What the task requires: Give back an exact repetition of the material below, from its first line through the line that contains "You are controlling", both included, minus the pictures.
———
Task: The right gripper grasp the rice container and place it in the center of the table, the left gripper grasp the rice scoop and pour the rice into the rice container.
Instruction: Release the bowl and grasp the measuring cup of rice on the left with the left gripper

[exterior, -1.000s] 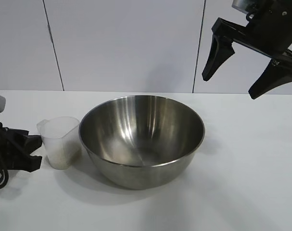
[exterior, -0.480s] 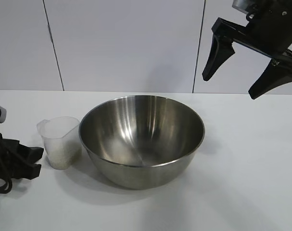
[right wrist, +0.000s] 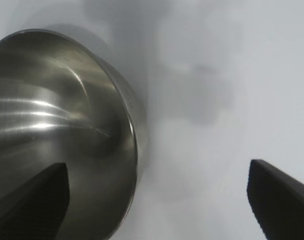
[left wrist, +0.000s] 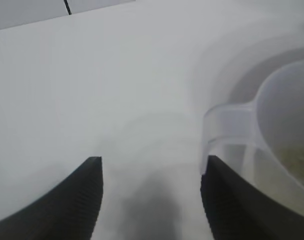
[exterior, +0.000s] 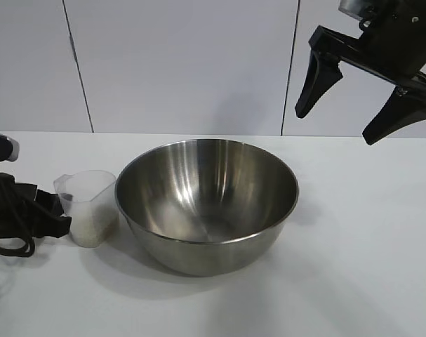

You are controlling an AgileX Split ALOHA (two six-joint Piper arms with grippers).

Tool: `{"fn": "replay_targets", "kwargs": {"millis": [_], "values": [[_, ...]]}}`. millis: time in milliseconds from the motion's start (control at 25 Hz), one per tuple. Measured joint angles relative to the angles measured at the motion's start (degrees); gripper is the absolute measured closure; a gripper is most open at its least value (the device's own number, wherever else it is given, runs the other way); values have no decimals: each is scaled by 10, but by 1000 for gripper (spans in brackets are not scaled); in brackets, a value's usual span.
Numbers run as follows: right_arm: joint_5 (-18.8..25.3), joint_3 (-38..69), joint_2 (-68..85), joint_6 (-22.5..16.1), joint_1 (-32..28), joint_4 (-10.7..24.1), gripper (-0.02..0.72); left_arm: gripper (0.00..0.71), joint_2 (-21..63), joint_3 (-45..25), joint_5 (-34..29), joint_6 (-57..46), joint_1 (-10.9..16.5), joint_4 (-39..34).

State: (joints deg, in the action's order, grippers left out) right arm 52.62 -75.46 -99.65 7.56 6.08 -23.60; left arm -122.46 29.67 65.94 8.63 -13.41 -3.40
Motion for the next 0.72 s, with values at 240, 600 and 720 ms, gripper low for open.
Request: {"fn": "replay_targets", "kwargs": {"millis": [240, 600, 720], "values": [[-1, 0, 0, 0, 0, 0, 42, 284, -1, 22, 0, -4, 0, -4], [-1, 0, 0, 0, 0, 0, 42, 504, -1, 47, 0, -51, 0, -21], [-1, 0, 0, 0, 0, 0, 42, 625, -1, 50, 0, -51, 0, -43]]}}
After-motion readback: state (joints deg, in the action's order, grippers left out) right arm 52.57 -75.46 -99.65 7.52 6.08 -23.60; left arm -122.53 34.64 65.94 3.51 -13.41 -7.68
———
Exercise answer:
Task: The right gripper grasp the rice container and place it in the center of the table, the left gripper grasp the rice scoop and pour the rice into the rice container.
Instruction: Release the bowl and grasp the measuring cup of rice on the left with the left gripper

[exterior, -1.000s] 
[exterior, -0.480s] 
[right wrist, +0.000s] 
[left wrist, +0.000s] 
[exterior, +0.000s] 

You are controlling an AgileX Split ALOHA (two six-joint Piper arms with grippers).

The exercise is done.